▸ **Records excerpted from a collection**
....................

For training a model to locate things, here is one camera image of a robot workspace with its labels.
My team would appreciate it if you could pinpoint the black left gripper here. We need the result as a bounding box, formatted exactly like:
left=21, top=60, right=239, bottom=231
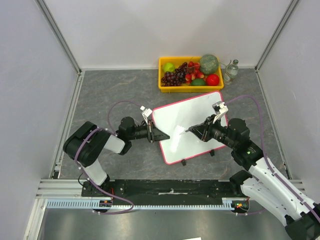
left=128, top=120, right=170, bottom=144

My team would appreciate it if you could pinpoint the pink framed whiteboard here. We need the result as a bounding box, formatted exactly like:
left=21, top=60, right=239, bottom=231
left=152, top=91, right=225, bottom=165

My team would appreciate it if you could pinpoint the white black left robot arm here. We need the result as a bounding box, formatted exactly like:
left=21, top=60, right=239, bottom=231
left=63, top=116, right=170, bottom=197

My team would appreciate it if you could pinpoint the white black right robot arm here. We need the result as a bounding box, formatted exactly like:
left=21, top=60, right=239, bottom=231
left=188, top=116, right=320, bottom=240

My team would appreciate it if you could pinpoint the green avocado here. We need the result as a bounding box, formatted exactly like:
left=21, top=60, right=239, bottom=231
left=190, top=78, right=206, bottom=87

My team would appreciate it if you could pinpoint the red tomato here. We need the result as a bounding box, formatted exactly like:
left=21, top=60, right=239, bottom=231
left=205, top=74, right=220, bottom=86

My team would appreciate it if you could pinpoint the dark purple grape bunch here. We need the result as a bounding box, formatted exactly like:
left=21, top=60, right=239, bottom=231
left=160, top=62, right=186, bottom=87

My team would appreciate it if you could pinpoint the green netted melon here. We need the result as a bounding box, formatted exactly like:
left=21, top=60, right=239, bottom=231
left=199, top=54, right=220, bottom=75

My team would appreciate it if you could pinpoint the clear glass bottle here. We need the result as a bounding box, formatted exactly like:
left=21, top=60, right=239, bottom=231
left=223, top=59, right=239, bottom=84

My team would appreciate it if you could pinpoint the green apple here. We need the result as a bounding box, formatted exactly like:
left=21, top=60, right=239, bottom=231
left=162, top=62, right=176, bottom=73

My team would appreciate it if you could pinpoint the yellow plastic fruit bin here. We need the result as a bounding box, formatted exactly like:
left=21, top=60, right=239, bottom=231
left=158, top=56, right=224, bottom=93

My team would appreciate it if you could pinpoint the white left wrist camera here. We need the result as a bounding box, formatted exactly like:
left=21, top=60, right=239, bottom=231
left=140, top=105, right=153, bottom=124

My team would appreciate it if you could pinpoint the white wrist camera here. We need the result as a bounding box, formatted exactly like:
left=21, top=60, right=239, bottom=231
left=140, top=105, right=153, bottom=124
left=212, top=101, right=228, bottom=123

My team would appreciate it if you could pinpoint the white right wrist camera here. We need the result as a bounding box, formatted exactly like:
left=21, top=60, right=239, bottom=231
left=212, top=101, right=228, bottom=123

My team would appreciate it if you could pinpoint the light blue slotted cable duct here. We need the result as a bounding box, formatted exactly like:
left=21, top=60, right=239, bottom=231
left=45, top=198, right=238, bottom=210

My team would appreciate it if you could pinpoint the right aluminium frame post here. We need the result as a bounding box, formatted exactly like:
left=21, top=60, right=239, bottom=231
left=254, top=0, right=300, bottom=73

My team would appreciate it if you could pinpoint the aluminium frame post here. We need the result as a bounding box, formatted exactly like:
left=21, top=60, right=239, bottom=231
left=254, top=0, right=300, bottom=73
left=35, top=0, right=82, bottom=75

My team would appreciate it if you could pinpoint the left aluminium frame post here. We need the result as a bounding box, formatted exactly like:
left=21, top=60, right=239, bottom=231
left=35, top=0, right=82, bottom=75

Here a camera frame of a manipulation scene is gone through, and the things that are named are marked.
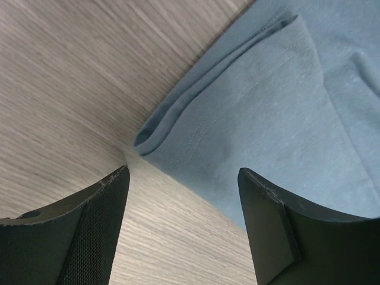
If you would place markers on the grey-blue t shirt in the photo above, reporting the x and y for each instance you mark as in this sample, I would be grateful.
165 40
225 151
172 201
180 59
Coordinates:
291 91

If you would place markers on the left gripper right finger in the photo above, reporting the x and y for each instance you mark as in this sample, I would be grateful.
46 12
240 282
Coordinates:
296 241

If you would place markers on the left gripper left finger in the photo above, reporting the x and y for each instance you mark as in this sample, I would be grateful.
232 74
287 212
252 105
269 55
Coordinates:
71 241

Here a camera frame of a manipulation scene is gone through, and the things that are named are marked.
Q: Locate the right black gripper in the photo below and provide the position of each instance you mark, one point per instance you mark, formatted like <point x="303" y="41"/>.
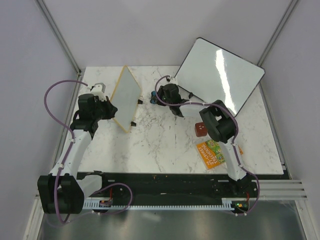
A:
<point x="159" y="93"/>

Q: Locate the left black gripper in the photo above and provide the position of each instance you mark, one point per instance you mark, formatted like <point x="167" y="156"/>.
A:
<point x="111" y="110"/>

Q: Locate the blue whiteboard eraser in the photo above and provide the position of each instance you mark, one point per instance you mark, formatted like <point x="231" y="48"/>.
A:
<point x="153" y="97"/>

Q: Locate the yellow framed small whiteboard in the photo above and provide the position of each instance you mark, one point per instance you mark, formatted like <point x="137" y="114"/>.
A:
<point x="125" y="98"/>

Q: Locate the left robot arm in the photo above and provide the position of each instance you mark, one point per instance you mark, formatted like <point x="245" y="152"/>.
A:
<point x="60" y="190"/>

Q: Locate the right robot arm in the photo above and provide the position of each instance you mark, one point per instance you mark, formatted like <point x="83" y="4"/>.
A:
<point x="220" y="124"/>

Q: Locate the black framed large whiteboard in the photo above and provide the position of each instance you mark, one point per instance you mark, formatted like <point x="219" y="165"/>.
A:
<point x="213" y="73"/>

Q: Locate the red power cube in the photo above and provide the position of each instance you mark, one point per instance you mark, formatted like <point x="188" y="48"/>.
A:
<point x="200" y="129"/>

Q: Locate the orange treehouse book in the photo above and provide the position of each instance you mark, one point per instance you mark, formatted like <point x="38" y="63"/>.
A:
<point x="214" y="154"/>

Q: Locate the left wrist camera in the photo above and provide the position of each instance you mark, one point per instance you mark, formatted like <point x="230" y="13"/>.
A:
<point x="99" y="90"/>

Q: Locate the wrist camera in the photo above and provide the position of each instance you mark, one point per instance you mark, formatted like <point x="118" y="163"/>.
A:
<point x="171" y="80"/>
<point x="99" y="90"/>

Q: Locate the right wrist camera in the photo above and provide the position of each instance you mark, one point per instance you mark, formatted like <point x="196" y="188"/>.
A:
<point x="171" y="80"/>

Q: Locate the small whiteboard wire stand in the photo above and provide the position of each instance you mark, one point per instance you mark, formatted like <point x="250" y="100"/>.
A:
<point x="133" y="124"/>

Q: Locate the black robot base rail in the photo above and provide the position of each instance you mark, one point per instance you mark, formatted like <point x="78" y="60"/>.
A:
<point x="173" y="188"/>

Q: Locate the white slotted cable duct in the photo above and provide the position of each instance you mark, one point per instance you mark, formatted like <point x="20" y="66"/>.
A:
<point x="98" y="204"/>

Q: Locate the aluminium frame rail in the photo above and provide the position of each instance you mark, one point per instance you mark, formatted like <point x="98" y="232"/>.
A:
<point x="269" y="188"/>

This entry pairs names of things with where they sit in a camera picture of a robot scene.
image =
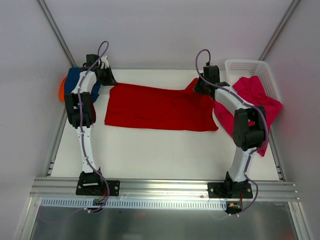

....................

▸ **Task to carry out**
Copy exactly what appears in the entries, beginning with the first line and ending with the line that has "My team would appreciate it if you could pinpoint the dark", but not the pictures.

▸ **Exercise solution**
For training a model to locate things, here is one camera image of a robot workspace with its labels.
My team would appreciate it if you could pinpoint the black left gripper here. We need the result as a bounding box, formatted exactly like:
left=21, top=60, right=239, bottom=231
left=128, top=120, right=170, bottom=144

My team would appreciate it if you could pinpoint the pink framed whiteboard here. We need the result as a bounding box, formatted exactly like:
left=21, top=60, right=239, bottom=231
left=152, top=91, right=225, bottom=165

My team would appreciate it if you could pinpoint the white black left robot arm here. We need the result as a bounding box, formatted exactly like:
left=21, top=60, right=239, bottom=231
left=63, top=116, right=170, bottom=197

My team would appreciate it if you could pinpoint the white black right robot arm here. We need the result as a bounding box, formatted exactly like:
left=21, top=60, right=239, bottom=231
left=188, top=116, right=320, bottom=240

My team would appreciate it if you could pinpoint the green avocado here. We need the result as a bounding box, formatted exactly like:
left=21, top=60, right=239, bottom=231
left=190, top=78, right=206, bottom=87

My team would appreciate it if you could pinpoint the red tomato here. We need the result as a bounding box, formatted exactly like:
left=21, top=60, right=239, bottom=231
left=205, top=74, right=220, bottom=86

My team would appreciate it if you could pinpoint the dark purple grape bunch here. We need the result as a bounding box, formatted exactly like:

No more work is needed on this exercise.